Była 3 w nocy. Leżąc w łóżku, zastanawiałam się nad swoim marnym życiem. Coś nie pozwala mi odejść i zmusza do dalszego działania. Z drugiej strony chciałam zniknąć z tego świata, umrzeć..dopiero wtedy wszyscy by zrozumieli jak dużo dla nich znaczylam.

W pewym momencie zalalam się łzami. Było to ode mnie silniejsze i nie mogłam tego opanować. Miałam cholernego doła. Zawiodłam się na osobie, która była i chyba nadal jest dla mnie wszystkim. Jedynym sensem, dla którego funkcjonuje.

Dzień wcześniej :
Siedziałam na szkolnym korytarzu i rozmyslalam co tego dnia może jeszcze się wydarzyć. Nagle zobaczyłam mojego chłopaka zmierzającego w moim kierunku. Od jakiegoś czasu boję się jego bliskości, boję się bardzo że może mnie zranić, a tego nie przeżyje.

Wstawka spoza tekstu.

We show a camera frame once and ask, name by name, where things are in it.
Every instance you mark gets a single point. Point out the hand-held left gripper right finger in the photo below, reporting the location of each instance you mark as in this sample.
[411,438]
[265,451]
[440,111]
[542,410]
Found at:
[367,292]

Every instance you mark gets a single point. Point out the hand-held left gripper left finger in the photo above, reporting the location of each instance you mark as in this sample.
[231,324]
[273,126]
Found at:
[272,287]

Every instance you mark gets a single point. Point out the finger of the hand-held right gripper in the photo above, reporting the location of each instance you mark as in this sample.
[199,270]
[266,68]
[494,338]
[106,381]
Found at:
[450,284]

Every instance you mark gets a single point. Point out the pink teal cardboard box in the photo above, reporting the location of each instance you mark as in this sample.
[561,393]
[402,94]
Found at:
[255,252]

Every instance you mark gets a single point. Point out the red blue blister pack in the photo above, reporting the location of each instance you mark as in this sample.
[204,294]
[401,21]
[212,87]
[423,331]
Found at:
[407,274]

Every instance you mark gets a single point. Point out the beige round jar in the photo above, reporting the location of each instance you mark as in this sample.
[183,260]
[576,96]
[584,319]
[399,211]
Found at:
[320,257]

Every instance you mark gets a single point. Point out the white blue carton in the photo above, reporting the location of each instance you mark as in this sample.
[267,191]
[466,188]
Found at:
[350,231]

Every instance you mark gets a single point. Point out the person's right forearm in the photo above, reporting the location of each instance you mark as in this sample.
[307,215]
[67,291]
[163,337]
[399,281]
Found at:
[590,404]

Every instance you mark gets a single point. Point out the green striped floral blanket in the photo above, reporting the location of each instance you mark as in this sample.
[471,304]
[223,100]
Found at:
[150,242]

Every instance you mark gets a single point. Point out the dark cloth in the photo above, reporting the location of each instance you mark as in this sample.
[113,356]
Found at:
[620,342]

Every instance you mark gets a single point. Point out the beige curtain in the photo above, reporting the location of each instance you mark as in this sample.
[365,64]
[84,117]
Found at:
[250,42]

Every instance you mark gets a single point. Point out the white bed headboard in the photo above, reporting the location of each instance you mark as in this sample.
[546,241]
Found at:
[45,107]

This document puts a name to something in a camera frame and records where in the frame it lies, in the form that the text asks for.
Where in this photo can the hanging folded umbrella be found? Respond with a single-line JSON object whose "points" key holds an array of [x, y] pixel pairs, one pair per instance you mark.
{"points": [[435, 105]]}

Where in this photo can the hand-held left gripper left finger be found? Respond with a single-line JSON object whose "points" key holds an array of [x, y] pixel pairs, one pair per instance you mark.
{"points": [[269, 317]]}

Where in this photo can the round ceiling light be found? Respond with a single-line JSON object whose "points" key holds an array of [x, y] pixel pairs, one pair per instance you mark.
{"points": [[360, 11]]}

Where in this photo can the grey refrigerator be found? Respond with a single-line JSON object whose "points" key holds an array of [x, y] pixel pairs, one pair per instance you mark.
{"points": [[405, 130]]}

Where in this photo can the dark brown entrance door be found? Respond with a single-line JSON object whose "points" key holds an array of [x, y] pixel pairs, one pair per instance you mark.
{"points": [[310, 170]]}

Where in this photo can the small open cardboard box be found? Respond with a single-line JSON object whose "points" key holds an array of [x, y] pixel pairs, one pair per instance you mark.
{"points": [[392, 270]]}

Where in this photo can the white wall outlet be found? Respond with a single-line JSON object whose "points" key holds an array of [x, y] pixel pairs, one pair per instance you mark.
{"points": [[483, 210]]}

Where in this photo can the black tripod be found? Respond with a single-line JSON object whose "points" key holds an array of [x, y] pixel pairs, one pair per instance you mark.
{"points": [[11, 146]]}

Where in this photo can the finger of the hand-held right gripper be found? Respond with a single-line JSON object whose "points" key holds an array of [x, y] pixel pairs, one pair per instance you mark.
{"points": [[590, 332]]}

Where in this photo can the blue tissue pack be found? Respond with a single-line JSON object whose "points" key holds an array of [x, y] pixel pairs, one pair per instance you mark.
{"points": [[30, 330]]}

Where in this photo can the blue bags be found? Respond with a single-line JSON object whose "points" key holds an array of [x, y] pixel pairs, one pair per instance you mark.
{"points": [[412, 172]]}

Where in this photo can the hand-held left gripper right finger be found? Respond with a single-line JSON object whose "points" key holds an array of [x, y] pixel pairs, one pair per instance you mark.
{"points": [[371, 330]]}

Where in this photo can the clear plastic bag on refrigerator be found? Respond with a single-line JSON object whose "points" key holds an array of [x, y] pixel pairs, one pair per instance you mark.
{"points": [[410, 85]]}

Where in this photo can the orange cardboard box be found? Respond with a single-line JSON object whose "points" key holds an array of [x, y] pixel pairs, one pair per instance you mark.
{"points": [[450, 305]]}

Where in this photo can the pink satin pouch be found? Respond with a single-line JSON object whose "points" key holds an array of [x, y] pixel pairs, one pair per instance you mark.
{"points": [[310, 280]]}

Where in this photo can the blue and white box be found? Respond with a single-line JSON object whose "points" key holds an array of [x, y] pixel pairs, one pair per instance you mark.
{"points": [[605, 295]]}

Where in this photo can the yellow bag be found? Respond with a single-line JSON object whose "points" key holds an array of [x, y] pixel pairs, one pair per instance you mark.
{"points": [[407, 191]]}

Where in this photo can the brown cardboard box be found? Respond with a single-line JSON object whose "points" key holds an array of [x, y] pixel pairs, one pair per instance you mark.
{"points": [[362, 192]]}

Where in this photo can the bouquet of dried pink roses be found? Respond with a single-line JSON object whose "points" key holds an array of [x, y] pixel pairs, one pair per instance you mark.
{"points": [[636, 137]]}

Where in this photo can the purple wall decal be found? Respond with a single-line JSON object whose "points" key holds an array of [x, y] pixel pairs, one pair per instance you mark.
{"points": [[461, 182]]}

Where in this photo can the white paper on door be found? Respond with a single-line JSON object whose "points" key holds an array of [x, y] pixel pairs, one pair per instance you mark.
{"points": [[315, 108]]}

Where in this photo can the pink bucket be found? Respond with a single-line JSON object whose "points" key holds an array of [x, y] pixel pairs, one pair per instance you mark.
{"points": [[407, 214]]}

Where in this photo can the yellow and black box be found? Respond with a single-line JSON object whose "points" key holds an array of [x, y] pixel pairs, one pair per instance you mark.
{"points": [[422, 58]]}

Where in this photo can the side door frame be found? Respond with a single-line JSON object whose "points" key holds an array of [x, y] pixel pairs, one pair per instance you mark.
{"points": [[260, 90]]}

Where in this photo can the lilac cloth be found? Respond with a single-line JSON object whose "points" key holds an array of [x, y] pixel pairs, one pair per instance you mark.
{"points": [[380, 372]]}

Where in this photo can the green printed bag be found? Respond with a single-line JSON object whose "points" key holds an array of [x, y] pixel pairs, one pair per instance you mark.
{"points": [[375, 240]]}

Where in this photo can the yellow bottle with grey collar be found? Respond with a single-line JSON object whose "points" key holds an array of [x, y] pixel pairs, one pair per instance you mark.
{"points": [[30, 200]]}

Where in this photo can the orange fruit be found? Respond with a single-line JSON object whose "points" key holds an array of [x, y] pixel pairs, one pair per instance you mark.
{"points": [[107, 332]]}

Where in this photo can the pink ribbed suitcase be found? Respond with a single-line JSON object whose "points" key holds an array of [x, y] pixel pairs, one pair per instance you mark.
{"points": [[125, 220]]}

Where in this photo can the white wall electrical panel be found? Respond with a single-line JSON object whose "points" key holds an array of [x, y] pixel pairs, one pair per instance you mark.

Podszedł spojrzał na mnie.
Tylko jedno zimne spojrzenie bez żadnych emocji. Nie to co kiedyś...kiedyś byłam dla niego całym światem, on jest dla mnie nadal. Moje uczucie nie wygasło, ciągle traktowalam go w ten sam sposób. Podszedł, powiedział jedynie, że musi coś załatwić i nie spotkamy się dzisiaj. Odszedł bez słowa. Rani mnie od bardzo dawna.

Jak czuje się osoba, która daje z siebie sto procent, a nikt nie potrafi jej tego wynagrodzić? Tak czuje się fatalnie. Nikomu nie życzę takiego rozczarowania.